* TASK BRIEF *
Below are the records; give again exactly the line with "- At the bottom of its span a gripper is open", the line with "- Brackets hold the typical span", and each line that lies between them, and nothing besides.

Extracted data entries
# # # # #

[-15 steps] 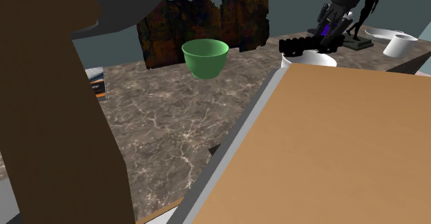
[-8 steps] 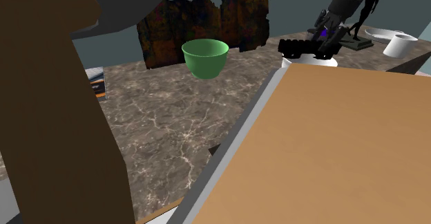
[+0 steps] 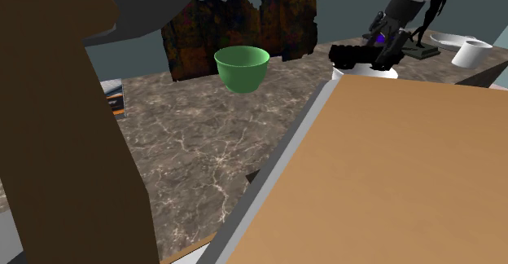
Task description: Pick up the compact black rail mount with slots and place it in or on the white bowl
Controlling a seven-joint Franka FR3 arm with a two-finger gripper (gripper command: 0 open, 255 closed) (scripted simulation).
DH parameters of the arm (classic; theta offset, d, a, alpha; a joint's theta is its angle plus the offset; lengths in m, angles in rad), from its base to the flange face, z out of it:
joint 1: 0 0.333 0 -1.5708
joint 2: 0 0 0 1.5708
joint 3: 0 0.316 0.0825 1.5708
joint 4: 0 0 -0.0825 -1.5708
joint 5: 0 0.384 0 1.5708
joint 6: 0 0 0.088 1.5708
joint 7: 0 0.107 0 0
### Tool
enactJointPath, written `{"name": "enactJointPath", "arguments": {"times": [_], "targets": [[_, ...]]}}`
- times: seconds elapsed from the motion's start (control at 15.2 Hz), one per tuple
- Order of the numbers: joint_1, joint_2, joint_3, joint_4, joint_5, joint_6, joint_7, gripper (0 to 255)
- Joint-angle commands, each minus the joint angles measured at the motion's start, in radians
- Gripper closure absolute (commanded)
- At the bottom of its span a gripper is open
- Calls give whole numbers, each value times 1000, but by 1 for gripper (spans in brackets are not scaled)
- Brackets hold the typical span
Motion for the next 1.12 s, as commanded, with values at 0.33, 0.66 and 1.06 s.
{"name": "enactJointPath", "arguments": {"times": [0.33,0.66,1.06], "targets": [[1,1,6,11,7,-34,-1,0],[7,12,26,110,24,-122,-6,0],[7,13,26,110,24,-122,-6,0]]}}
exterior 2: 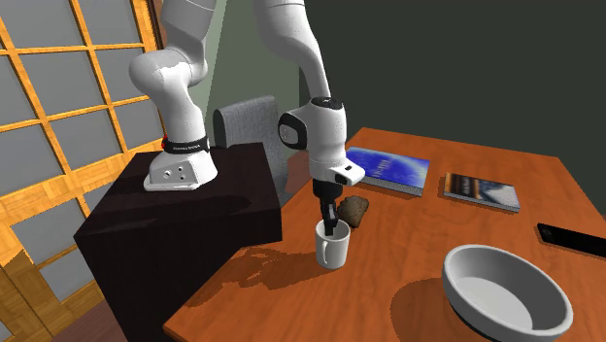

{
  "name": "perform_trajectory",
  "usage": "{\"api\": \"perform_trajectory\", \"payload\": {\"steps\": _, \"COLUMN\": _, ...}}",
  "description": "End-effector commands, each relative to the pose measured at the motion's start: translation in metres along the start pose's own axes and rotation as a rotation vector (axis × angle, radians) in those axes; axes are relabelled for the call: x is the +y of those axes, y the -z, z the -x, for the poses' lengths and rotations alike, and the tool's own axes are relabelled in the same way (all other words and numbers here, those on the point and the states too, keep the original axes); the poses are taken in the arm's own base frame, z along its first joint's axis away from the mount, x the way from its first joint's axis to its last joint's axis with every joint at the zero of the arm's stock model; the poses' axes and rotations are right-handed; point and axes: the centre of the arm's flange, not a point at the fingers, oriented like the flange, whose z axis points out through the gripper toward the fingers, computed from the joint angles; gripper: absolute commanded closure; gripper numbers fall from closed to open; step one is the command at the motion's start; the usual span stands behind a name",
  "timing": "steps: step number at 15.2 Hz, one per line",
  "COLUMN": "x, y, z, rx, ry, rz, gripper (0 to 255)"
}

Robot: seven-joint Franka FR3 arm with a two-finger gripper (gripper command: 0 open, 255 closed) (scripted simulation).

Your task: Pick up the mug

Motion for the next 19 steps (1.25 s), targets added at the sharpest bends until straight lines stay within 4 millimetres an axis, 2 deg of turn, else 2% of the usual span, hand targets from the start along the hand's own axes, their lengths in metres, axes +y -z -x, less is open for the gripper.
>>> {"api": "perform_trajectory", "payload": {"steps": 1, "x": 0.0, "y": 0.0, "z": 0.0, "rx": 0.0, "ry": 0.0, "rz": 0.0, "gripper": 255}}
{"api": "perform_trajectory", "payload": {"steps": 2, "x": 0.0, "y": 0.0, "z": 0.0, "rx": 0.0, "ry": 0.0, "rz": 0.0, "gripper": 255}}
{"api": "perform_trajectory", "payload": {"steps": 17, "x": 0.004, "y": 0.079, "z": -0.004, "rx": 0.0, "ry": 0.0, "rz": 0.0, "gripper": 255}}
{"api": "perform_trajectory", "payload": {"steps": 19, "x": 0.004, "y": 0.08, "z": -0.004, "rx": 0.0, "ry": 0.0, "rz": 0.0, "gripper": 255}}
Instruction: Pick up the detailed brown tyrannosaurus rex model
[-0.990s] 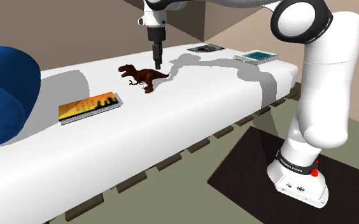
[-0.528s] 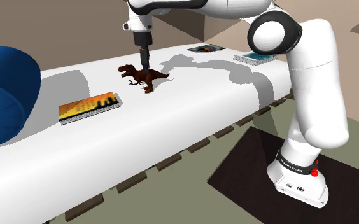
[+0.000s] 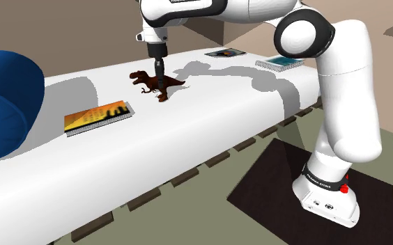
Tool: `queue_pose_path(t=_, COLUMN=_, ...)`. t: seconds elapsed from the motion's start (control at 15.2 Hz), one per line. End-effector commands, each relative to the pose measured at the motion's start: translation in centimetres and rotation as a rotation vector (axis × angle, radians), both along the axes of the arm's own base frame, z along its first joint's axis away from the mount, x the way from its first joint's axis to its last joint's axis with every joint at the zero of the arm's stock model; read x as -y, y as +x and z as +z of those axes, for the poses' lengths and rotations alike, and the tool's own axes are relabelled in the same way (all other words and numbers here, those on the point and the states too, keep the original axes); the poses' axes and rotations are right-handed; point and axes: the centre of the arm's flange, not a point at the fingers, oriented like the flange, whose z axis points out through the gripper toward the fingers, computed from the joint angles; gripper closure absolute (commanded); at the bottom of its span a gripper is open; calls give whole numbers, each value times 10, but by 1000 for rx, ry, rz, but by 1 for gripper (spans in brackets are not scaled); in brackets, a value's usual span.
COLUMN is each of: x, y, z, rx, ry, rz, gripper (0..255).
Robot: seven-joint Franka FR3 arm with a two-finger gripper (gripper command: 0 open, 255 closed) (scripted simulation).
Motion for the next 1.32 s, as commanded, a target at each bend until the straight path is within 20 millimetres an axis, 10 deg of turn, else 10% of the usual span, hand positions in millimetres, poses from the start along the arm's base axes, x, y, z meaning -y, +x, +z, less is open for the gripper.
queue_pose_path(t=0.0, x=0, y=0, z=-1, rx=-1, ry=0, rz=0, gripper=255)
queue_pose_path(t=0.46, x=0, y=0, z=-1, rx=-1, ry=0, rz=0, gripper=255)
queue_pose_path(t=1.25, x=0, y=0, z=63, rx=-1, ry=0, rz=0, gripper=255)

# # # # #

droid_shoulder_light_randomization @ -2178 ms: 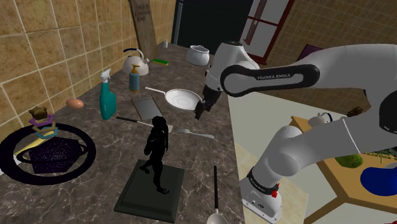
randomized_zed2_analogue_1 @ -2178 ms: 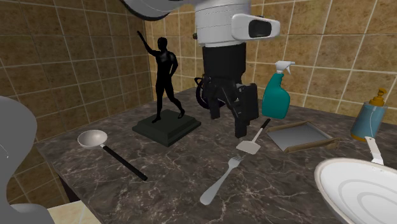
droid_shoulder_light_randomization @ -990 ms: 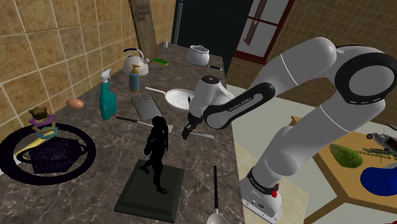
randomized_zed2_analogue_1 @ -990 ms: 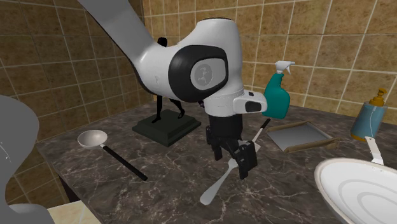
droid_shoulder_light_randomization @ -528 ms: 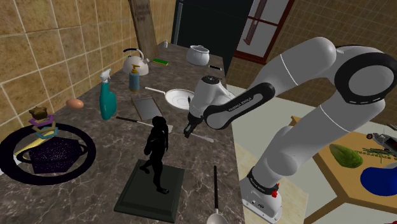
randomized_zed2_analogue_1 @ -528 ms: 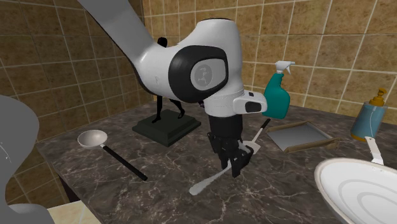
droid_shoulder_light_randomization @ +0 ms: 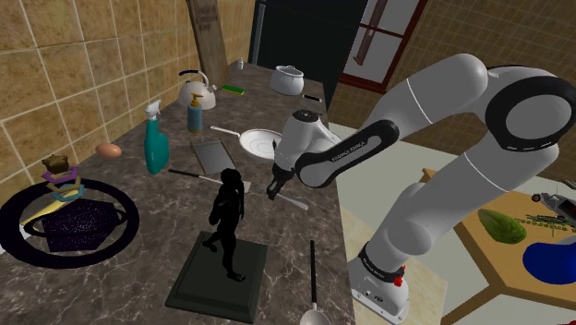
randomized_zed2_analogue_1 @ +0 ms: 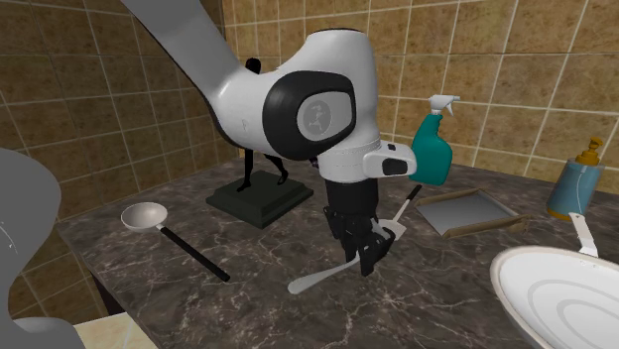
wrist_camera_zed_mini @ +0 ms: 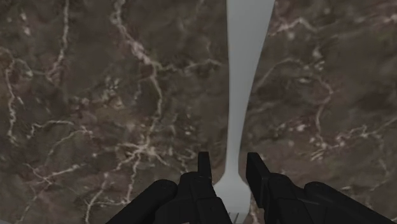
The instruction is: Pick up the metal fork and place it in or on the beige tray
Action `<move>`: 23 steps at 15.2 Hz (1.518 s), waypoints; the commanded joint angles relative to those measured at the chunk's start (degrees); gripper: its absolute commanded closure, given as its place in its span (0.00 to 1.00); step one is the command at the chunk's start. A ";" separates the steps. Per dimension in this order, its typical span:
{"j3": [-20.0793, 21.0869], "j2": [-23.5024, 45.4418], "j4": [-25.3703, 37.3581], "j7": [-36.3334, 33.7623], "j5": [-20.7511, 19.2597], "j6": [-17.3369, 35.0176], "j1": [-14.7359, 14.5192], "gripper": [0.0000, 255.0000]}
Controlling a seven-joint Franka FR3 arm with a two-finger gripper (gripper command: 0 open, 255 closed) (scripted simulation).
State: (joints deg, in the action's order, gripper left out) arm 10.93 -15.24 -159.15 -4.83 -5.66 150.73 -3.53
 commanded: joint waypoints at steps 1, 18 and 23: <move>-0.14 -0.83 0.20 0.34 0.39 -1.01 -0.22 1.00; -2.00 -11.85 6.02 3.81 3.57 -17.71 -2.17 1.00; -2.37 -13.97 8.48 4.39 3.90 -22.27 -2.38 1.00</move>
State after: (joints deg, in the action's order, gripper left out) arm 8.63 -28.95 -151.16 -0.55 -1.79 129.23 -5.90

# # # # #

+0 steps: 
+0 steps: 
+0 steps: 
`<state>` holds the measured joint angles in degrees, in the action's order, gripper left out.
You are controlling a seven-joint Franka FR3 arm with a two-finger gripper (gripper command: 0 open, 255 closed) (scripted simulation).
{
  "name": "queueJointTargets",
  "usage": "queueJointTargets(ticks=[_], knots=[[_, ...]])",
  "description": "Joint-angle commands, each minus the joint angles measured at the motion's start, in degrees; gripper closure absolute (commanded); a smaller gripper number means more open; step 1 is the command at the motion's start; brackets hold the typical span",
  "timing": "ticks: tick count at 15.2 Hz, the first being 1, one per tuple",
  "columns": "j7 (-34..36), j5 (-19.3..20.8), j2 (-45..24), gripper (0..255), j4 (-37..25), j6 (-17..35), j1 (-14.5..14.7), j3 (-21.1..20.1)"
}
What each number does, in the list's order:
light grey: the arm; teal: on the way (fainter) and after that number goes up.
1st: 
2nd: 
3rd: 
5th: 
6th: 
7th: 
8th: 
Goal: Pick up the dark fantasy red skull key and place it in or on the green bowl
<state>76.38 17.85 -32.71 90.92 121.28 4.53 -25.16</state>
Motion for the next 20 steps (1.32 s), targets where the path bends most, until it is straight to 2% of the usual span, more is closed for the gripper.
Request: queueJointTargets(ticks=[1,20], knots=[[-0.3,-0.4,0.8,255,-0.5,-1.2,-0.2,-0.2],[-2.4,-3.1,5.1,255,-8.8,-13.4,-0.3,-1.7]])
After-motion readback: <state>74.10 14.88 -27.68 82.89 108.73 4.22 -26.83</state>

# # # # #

* ANSWER SECTION *
- At the bottom of its span a gripper is open
- Calls give whole numbers, each value times 1000, but by 1 for gripper (spans in brackets are not scaled)
- Brackets hold the typical span

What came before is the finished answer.